The price of an ounce of gold touched US$5600 today. That’s a 100% increase in a single year. Even Aussie houses didn’t moonshot that fast during the plandemic. Outside of crypto, it’s kind of unheard of.
And the thing is, this isn’t POODLECOIN we’re talking about here. It’s gold. The OG GOAT of money.
People were using gold as money four and a half thousand years before Jesus was born.
But this isn’t a goldbug article. I’m not a goldbug. I try not to be a ‘bug’ about anything. Everything has its time, and nothing is magic money. Nothing is forever. Precious metals will have an epic rally as the American empire falls and Western civilisation collapses along with it, but they too will fall in time. The universal law of entropy always wins. Everything that is born one day dies.
I’m looking at you, cryptobros.
We forgot that truth, though. We’ve lived all our lives in a society that believed itself eternal, its worldview unassailable, and its destruction impossible. Every night on the news, we heard about another shithole place somewhere that had famines or wars or genocides, and we knew those types of things only happen over there. Never here. Then Alan Kohler would come on and tell us why oil rallied or gold sold off or stonks somethinged, and we just stared. Then some blonde would come on and talk about low-pressure systems, and we’d hear about the sportsball results, and our eyes would stay glazed and impassive. Stupefied by this screen technology that had hacked our dopamine reward system like some interplanetary alien mind virus so that we never peeked behind the curtain of the false reality it was presenting us.
We have lived through a forever moment of Western consumerism that became extended to the ends of the earth. This is the world we’ve grown up in.
But the foundations of that world were never as solid as we assumed them to be.
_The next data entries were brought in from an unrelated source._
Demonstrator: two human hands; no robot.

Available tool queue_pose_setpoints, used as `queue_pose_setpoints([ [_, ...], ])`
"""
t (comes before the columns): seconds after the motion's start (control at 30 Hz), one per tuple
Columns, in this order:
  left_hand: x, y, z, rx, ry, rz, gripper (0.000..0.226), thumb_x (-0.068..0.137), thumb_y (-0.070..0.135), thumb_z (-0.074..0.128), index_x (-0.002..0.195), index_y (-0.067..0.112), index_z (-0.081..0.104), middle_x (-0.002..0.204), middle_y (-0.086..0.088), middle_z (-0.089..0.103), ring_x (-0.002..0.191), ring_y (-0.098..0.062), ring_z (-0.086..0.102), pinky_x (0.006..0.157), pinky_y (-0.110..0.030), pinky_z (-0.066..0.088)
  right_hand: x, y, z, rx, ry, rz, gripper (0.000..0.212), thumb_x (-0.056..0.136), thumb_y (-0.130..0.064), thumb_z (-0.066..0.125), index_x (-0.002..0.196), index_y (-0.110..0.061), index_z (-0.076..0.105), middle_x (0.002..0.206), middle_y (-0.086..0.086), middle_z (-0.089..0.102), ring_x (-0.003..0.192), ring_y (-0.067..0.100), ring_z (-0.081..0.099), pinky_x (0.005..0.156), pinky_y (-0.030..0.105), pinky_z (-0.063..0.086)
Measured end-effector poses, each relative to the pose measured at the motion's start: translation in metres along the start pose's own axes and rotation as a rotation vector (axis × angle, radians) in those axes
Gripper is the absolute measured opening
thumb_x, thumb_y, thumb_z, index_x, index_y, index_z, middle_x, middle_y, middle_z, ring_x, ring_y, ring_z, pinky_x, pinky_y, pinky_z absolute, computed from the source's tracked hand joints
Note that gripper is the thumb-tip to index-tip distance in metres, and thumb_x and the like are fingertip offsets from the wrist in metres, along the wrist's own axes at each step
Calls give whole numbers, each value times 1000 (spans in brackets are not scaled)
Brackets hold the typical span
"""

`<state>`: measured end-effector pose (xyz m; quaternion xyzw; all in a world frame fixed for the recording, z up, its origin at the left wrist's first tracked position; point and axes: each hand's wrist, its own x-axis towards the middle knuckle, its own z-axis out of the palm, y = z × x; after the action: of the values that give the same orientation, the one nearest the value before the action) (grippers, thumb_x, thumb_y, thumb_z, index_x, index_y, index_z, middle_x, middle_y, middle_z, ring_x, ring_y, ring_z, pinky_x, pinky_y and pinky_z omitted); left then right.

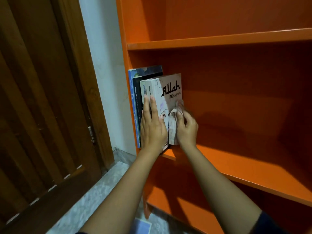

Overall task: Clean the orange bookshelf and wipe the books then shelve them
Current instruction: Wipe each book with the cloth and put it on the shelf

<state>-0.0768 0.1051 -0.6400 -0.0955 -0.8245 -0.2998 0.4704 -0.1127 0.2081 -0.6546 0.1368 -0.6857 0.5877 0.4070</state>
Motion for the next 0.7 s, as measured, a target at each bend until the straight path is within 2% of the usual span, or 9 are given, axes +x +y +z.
queue_pose_setpoints([
  [0.13, -1, 8, -23, 3, -144, -35, 65, 99, 19, 39, 150, 14, -1, 159, -4, -4, 140, -6, 1, 116, -39, 25, -15, -12, -9, -11, -66, 86, 30, 97, -19, 53, 126, -14, 60, 119, -6, 59, 111, 1, 51, 88, -2, 34],
  [0.23, -9, 6, -42, 5, -246, -47, 60, 100, 21, 36, 150, 17, 4, 159, -1, 2, 145, -13, 6, 118, -41, 21, -35, -24, -18, 19, -117, 105, 32, 97, -20, 51, 128, -18, 58, 124, -10, 57, 116, -1, 50, 93, 4, 37],
  [0.4, -56, -20, -72, 109, -464, -153, 53, 99, 24, 37, 149, 17, 21, 157, -3, 14, 144, -21, 18, 115, -42, 25, -94, -36, -25, -5, -226, 178, 31, 97, -20, 52, 127, -19, 60, 125, -6, 59, 116, 2, 52, 98, 20, 43],
  [0.53, -115, -47, -92, 97, -718, -274, 47, 98, 20, 41, 144, 15, 31, 148, -6, 31, 134, -25, 36, 109, -39, 34, -154, -28, -32, -34, -278, 251, 30, 96, -19, 52, 124, -20, 62, 124, -4, 63, 116, 5, 56, 99, 23, 44],
  [0.63, -165, -71, -102, 160, -909, -345, 44, 98, 18, 40, 141, 11, 34, 145, -10, 36, 130, -27, 39, 106, -37, 36, -202, -12, -36, -83, -357, 345, 30, 97, -19, 51, 124, -20, 62, 123, -9, 62, 115, 5, 56, 100, 26, 44],
  [0.7, -197, -91, -104, 215, -994, -384, 45, 99, 18, 39, 143, 10, 33, 146, -10, 34, 131, -28, 38, 105, -37, 36, -233, 4, -34, -127, -407, 417, 30, 97, -21, 51, 126, -21, 60, 126, -6, 62, 117, 9, 55, 100, 31, 46],
])
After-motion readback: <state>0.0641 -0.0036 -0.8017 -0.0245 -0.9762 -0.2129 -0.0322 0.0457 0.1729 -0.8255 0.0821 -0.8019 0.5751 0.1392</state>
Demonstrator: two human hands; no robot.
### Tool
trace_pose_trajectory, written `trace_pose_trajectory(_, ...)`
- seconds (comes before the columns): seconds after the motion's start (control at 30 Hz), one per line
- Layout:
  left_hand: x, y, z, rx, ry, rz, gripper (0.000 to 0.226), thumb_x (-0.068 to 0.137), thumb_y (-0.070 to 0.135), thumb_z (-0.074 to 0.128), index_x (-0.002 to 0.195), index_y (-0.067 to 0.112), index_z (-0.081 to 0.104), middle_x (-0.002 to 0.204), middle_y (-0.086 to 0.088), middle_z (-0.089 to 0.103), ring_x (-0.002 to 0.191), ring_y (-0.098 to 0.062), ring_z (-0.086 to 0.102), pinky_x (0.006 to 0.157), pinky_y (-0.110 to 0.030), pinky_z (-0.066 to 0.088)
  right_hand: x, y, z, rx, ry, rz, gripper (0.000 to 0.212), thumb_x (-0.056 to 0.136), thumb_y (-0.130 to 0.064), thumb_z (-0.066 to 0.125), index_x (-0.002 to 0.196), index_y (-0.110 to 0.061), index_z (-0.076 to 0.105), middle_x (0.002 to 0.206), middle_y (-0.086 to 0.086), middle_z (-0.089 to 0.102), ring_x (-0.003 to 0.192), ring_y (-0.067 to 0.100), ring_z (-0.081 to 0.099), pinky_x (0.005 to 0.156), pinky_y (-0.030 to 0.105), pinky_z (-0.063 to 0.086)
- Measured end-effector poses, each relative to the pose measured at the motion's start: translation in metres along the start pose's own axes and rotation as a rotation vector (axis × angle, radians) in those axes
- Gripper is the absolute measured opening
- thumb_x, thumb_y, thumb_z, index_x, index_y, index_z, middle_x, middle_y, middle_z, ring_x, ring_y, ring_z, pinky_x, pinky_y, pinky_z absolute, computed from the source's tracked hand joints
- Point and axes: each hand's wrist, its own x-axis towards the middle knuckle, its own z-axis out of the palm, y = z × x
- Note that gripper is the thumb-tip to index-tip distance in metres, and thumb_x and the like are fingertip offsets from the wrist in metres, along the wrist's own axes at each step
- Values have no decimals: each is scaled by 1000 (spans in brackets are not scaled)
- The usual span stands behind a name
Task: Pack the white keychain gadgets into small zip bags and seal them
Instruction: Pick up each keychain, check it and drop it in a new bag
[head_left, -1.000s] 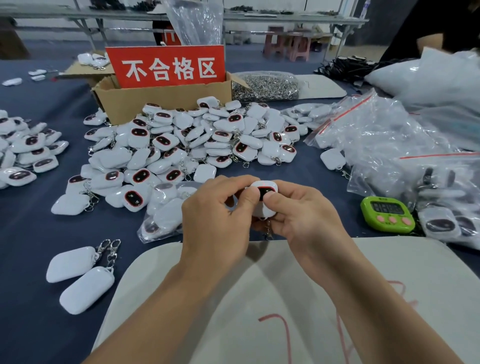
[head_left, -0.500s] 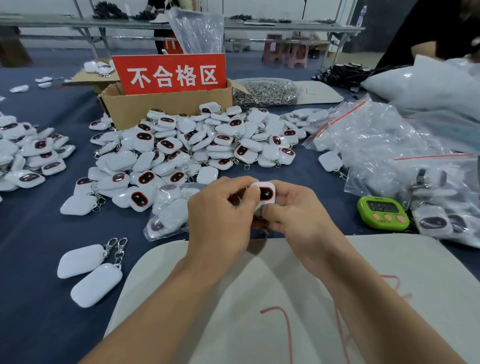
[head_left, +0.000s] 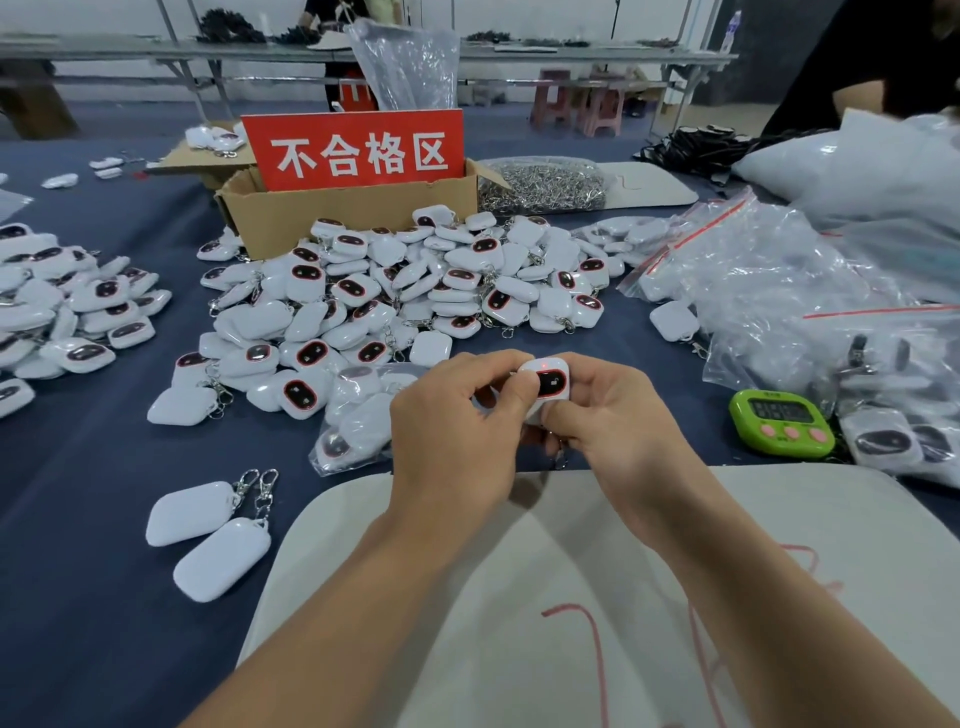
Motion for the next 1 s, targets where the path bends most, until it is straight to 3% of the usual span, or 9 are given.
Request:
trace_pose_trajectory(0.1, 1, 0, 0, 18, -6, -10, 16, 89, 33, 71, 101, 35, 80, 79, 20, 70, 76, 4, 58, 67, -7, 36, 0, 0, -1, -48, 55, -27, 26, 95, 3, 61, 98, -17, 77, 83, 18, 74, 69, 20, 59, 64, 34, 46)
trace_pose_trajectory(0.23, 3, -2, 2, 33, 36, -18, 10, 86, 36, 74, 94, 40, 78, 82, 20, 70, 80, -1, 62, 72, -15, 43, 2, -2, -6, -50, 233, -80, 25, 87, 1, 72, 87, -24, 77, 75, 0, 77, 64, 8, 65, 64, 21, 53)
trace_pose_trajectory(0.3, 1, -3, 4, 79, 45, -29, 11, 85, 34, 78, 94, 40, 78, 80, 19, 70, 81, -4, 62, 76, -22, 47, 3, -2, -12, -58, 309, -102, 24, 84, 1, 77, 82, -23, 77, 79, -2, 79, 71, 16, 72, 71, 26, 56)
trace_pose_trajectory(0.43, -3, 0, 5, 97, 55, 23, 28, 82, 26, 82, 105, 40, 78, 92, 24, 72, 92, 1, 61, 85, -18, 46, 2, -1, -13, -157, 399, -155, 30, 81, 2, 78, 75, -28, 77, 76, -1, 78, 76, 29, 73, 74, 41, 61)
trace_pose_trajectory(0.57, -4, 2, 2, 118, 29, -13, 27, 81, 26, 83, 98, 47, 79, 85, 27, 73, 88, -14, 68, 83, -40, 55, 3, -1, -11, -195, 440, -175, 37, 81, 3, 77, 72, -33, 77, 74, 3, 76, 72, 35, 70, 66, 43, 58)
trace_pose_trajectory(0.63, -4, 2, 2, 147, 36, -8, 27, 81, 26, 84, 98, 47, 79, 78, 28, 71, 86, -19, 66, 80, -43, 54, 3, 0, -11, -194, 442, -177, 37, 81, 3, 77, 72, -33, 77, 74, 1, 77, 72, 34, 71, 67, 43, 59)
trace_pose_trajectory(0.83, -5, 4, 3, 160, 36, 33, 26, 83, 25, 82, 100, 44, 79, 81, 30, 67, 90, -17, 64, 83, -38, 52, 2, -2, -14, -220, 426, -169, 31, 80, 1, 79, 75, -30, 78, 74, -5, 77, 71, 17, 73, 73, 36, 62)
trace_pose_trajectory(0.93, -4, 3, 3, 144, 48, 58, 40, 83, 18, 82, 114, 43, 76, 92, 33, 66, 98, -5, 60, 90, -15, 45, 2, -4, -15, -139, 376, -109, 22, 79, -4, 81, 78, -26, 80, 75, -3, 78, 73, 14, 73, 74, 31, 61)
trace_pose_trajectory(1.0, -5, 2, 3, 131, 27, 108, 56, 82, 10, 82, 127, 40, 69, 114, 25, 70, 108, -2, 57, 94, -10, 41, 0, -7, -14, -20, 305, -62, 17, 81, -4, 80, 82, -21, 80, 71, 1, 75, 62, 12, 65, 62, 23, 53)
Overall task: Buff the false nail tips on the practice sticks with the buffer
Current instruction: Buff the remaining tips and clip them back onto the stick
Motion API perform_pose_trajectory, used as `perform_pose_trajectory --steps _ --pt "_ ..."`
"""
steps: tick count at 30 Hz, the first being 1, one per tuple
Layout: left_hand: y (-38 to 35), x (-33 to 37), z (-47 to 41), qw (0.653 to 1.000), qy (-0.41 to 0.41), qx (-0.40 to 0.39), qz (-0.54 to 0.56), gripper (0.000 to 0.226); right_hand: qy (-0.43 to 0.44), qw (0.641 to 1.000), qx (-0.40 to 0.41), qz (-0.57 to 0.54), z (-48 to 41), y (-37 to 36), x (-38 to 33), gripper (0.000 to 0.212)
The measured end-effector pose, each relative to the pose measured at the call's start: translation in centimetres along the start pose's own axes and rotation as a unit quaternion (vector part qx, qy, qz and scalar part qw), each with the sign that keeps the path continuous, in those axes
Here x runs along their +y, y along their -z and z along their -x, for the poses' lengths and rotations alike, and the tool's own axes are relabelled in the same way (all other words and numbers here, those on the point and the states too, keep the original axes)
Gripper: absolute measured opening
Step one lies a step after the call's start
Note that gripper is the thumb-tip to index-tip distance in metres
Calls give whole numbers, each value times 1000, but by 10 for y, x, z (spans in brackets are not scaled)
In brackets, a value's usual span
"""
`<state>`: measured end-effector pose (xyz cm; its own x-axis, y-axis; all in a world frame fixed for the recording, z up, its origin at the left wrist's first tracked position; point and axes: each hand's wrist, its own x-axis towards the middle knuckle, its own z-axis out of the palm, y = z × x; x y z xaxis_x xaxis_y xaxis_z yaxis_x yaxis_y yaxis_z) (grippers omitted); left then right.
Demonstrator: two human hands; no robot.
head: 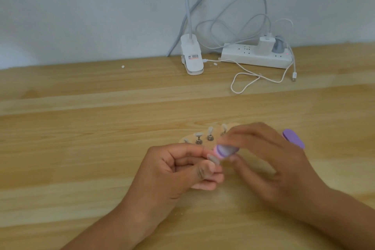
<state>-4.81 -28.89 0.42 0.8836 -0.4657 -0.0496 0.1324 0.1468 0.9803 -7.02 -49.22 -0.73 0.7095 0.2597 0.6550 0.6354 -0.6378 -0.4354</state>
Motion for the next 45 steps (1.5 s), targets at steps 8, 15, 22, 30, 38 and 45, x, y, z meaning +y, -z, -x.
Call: perform_pose_trajectory --steps 8,15,22,30,38,45 --pt "0 0 0 1000 1 16 2 21 -170 939 -75 291 -12 30 30 26" --pt "1 -1 -2 1000 1 8 9 18 -71 986 -38 149 -11 26 9 21" --pt "1 -2 -1 1000 2 -1 6 23 75 994 -54 53 -4 5 -10 15" --pt "1 -2 -2 1000 8 -8 -1 25 28 999 -9 33 -2 -2 -11 12" --pt "-1 -5 0 999 -4 -13 -28 43 -33 996 -50 -66 1 0 -9 14" --pt "-2 -7 0 999 -5 -14 -33 47 -36 994 -69 -76 4 -4 -8 16"
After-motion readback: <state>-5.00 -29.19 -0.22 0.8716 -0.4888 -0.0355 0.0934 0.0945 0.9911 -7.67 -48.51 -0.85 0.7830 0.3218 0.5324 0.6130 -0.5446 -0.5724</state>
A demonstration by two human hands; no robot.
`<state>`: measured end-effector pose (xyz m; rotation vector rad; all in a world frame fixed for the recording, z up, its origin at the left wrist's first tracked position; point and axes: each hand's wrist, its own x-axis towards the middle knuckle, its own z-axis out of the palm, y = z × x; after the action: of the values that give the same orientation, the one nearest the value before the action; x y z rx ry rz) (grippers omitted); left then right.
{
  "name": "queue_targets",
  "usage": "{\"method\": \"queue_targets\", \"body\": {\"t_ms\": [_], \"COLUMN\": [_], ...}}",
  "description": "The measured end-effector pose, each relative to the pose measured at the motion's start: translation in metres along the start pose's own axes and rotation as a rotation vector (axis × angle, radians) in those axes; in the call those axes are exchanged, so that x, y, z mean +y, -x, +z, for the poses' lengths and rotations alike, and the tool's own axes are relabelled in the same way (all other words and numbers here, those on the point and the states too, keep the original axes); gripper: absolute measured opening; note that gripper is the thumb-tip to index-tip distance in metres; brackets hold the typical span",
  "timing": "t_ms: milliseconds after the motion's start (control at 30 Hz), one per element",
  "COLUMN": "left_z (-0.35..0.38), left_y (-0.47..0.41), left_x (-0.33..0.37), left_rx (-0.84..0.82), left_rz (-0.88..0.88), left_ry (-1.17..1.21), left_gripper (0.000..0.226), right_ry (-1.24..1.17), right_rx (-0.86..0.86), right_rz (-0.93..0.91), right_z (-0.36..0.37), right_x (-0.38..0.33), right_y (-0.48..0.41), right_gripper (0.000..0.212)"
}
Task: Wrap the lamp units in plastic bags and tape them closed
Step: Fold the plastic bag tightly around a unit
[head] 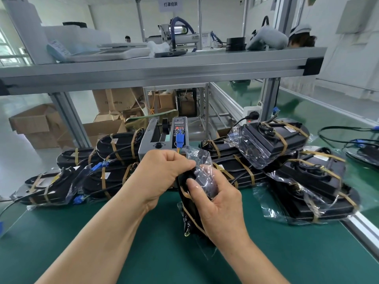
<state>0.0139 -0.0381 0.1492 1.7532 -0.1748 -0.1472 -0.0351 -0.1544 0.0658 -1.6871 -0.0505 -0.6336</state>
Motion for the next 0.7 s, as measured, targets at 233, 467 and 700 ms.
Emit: {"method": "queue_targets", "body": {"t_ms": [233, 467, 700], "left_z": [-0.001, 0.002, 0.005], "left_y": [0.000, 0.000, 0.000], "left_x": [-0.004, -0.009, -0.014], "left_rx": [0.011, 0.065, 0.114], "left_rz": [0.032, 0.092, 0.121], "left_ry": [-0.008, -0.057, -0.059], "left_gripper": [0.022, 0.019, 0.017], "right_ry": [-0.005, 0.003, 0.007], "right_rx": [-0.007, -0.014, -0.016], "right_rz": [-0.008, -0.001, 0.001], "right_z": [0.000, 0.000, 0.000], "right_x": [0.001, 0.001, 0.000], "right_y": [0.000, 0.001, 0.001], "right_gripper": [0.026, 0.028, 0.026]}}
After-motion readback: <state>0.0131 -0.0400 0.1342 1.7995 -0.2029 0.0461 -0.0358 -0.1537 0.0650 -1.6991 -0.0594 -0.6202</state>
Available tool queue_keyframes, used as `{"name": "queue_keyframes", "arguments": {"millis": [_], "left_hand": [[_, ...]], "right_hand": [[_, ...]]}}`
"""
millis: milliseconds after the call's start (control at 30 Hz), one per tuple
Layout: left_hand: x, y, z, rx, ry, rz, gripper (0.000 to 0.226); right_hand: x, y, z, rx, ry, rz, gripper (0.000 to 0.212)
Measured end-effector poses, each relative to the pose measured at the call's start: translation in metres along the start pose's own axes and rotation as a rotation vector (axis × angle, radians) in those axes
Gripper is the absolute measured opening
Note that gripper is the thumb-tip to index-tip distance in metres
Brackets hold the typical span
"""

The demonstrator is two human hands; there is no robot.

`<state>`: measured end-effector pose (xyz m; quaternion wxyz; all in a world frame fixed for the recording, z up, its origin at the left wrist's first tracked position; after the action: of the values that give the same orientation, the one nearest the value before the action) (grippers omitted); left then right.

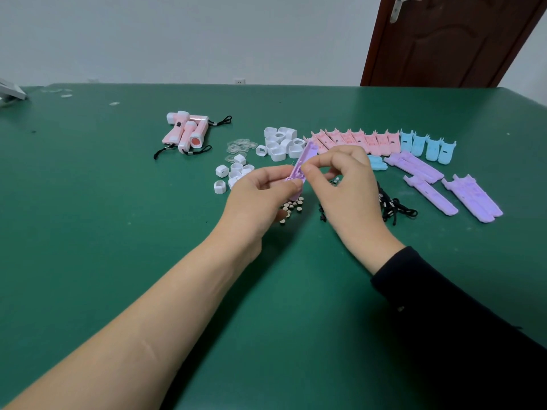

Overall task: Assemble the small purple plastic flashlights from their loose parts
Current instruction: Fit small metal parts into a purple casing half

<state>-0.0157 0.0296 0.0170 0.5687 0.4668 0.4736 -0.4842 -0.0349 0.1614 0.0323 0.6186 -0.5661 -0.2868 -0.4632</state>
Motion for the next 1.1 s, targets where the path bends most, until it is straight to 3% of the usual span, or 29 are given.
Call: {"name": "queue_keyframes", "arguments": {"millis": [633,1100], "left_hand": [[0.0008,0.0,-0.0016,0.012,-0.005,-0.004,0.025],[0.0001,0.0015,-0.0027,0.001,-0.02,-0.005,0.025]], "right_hand": [[-0.0018,0.0005,-0.0004,0.001,0.083,0.033,0.003],[0.001,0.0015,-0.0028,0.031,0.192,0.034,0.01]]}}
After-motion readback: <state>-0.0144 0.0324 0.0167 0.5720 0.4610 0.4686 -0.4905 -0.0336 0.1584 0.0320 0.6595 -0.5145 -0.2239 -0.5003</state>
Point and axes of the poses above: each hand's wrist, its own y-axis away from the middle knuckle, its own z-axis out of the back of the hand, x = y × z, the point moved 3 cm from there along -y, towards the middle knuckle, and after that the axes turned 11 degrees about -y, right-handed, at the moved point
Unlike what neocon intellectuals got rich from saying back in the 90s, history had not, indeed, ended.
We have lived in an empire, and now, like all empires before it, that empire is collapsing. The future now will not be like the past. A 500-year paradigm that has gripped almost all the earth is now slipping away, taking with it the beliefs, the social order, the physical reality, and the underlying assumptions it was built upon.
In 1971, Richard Nixon pulled the rug on the world when he told other nations that they could no longer redeem their US dollars for gold as they had since the end of World War II. This was done because the Vietnam War had led to too much American military spending, and the French, in particular, were refusing to hold US dollars. The closing of the gold window in 1971, along with the oil shock and ultimately the Islamic revolution in Iran, was behind the inflation and turbulence of the 1970s.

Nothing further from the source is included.